We jump to modern day with new character, Cole Young, who is rather….meh. He is the modern descendant of Hanzo’s bloodline and his destiny is tied to the Mortal Kombat tournament. He is shown as a fighter who has lost his edge and lacks confidence. Jax and Sonja Blade get their introductions and we get a great take on Kano performed flawlessly by Joshua Lawson. He perhaps may be the most interesting character in the entire film. Unfortunate given that Cole and Hanzo were supposed to be the heart of this film. In fact the film lacks both heart and a soul. Quite frankly the film needed more Hanzo in it. The most exciting parts are the face-offs between Sub-Zero and Scorpion.

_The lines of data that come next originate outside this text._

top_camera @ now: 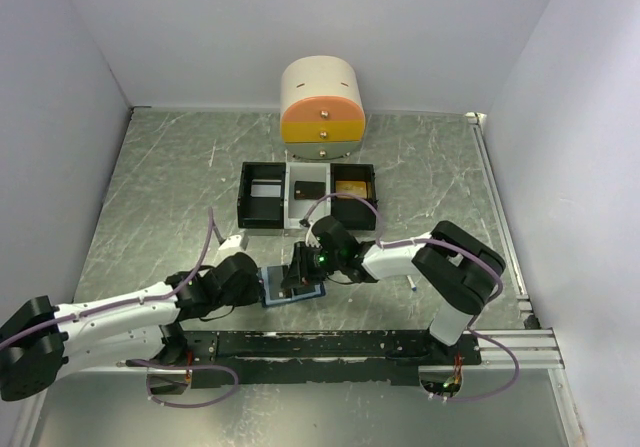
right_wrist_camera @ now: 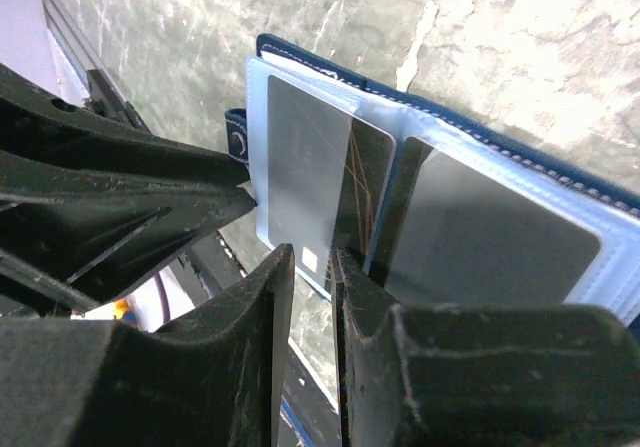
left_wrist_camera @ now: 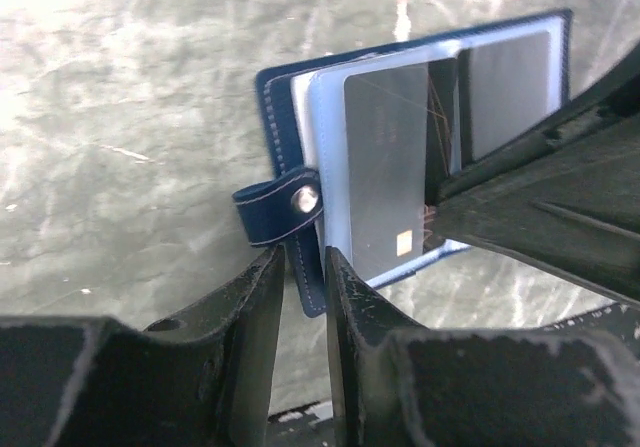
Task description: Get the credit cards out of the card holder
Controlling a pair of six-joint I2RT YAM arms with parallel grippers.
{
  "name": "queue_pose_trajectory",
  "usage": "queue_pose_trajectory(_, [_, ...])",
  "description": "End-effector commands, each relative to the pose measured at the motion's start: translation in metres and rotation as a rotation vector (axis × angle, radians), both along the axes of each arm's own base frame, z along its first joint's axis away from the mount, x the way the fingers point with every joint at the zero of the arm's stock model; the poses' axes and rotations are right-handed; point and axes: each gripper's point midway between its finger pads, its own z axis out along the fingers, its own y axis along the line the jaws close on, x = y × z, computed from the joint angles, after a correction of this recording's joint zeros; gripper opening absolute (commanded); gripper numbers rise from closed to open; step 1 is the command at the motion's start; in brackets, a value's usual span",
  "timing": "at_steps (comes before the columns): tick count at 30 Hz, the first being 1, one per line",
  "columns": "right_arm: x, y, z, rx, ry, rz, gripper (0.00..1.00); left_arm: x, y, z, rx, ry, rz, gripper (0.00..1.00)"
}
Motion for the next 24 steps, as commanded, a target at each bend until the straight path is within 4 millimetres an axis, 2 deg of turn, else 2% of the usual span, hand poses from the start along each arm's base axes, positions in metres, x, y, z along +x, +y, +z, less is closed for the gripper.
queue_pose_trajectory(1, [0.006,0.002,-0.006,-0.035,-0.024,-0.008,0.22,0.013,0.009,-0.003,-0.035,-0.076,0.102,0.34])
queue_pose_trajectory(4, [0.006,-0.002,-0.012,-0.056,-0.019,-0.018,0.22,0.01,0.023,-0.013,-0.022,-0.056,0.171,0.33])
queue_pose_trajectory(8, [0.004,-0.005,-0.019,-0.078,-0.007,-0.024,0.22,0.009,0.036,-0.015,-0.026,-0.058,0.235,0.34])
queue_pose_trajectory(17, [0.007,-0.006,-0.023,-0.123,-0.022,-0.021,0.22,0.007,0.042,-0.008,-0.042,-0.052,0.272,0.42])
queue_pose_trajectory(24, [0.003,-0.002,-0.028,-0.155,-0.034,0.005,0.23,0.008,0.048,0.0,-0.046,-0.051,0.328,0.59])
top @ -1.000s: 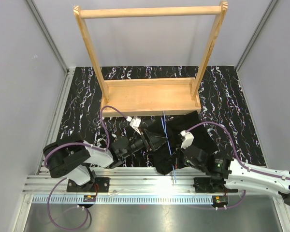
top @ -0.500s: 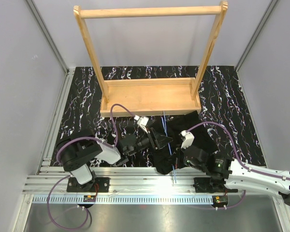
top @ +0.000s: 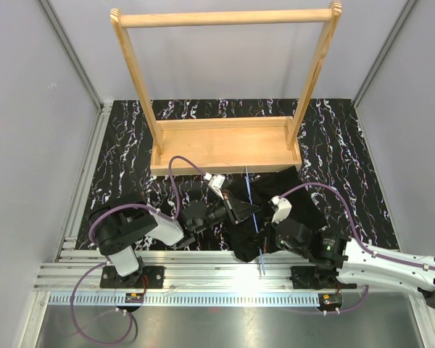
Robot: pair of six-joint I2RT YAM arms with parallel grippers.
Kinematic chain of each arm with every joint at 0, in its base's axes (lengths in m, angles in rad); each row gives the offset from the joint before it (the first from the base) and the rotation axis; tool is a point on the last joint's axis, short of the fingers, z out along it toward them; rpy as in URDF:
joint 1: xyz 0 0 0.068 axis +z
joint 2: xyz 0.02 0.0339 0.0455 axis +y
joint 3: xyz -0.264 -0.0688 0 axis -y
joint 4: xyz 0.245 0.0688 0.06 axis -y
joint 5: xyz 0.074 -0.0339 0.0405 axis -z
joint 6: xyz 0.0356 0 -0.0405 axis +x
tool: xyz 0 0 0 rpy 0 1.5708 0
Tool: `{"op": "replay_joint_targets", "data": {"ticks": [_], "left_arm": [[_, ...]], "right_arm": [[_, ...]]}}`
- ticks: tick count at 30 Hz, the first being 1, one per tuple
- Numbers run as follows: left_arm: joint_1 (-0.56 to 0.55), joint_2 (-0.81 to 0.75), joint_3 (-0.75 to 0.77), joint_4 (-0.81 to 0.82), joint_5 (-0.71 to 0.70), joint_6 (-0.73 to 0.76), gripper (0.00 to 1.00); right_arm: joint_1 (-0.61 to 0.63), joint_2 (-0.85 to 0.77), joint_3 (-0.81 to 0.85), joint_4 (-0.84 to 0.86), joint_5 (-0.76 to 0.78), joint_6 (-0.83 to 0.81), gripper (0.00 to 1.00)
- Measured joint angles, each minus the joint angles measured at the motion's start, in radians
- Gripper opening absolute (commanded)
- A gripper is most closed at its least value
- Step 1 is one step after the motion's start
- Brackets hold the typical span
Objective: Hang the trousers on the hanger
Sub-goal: Place trousers on hanger
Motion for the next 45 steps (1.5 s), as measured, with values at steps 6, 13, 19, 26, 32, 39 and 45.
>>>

Sub-Zero versus Scorpion ramp up could have been much better. More brutal and vicious. The end of the film should have shown Sub-Zero being resurrected by Shang Tsung so their battle can rage on for eternity. I think a sequel film should explore Sub-Zero’s backstory to show his side of their lifelong battle as a way to split the audience on which character they root for. This film clearly establishes Sub-Zero as a nonredeemable bad guy from the opening scenes and throughout the film. If they showed a flashback of what he lost and went through in his life that brought him to Shang Tsung would have given us some insight to what is driving him to destroy earth. Sometimes having two characters who in their respective ways and perspectives are right, but also wrong is a delicate balance to write. Yet that is the very thing this film needed to elevate it beyond just CGI and action spectacle and into a film that causes debate among audience goers long after the end credits roll.
Thanks for reading Writing Movie ‘WRONGS’.